● Task instructions:
The lines you return should be those containing the string "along", taken from the data below.

● Source data:
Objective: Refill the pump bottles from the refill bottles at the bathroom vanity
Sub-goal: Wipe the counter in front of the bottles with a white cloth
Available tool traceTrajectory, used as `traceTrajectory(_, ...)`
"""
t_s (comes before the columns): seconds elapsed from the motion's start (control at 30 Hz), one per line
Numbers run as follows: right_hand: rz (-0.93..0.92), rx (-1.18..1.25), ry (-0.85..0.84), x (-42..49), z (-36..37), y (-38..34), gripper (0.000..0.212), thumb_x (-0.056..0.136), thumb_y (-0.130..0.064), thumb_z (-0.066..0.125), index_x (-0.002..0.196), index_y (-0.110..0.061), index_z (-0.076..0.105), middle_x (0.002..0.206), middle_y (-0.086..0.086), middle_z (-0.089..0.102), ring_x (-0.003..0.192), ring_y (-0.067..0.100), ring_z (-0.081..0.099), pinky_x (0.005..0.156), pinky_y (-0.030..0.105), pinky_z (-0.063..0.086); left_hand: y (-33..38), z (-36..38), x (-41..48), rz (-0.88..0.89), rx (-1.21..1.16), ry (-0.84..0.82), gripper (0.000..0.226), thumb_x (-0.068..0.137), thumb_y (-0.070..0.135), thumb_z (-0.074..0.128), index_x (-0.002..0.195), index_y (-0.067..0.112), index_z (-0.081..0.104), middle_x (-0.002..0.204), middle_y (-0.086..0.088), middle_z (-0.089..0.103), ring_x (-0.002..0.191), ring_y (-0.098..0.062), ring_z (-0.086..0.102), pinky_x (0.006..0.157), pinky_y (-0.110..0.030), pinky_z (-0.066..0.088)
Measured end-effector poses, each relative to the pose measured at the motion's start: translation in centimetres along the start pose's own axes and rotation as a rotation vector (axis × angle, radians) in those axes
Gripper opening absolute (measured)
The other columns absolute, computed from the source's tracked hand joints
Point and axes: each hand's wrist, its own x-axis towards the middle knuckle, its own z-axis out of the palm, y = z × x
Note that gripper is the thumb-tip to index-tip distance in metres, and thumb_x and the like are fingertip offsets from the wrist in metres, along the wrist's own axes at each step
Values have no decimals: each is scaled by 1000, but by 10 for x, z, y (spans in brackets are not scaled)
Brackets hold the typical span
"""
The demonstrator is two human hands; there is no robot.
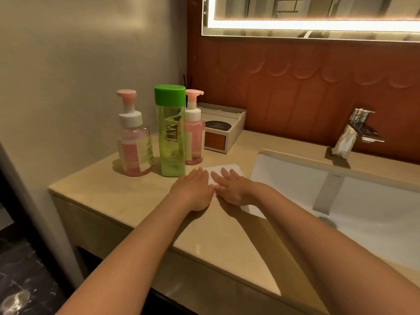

● Answer for the task:
Measured end-effector poses, each relative to the pose measured at the motion's start: translation in centimetres along the start pose's own axes and rotation as a rotation vector (axis × angle, radians) in those axes
Note that gripper is the thumb-tip to index-tip distance in metres, and thumb_x and the like are fingertip offsets from the wrist in metres, along the wrist's own axes at each step

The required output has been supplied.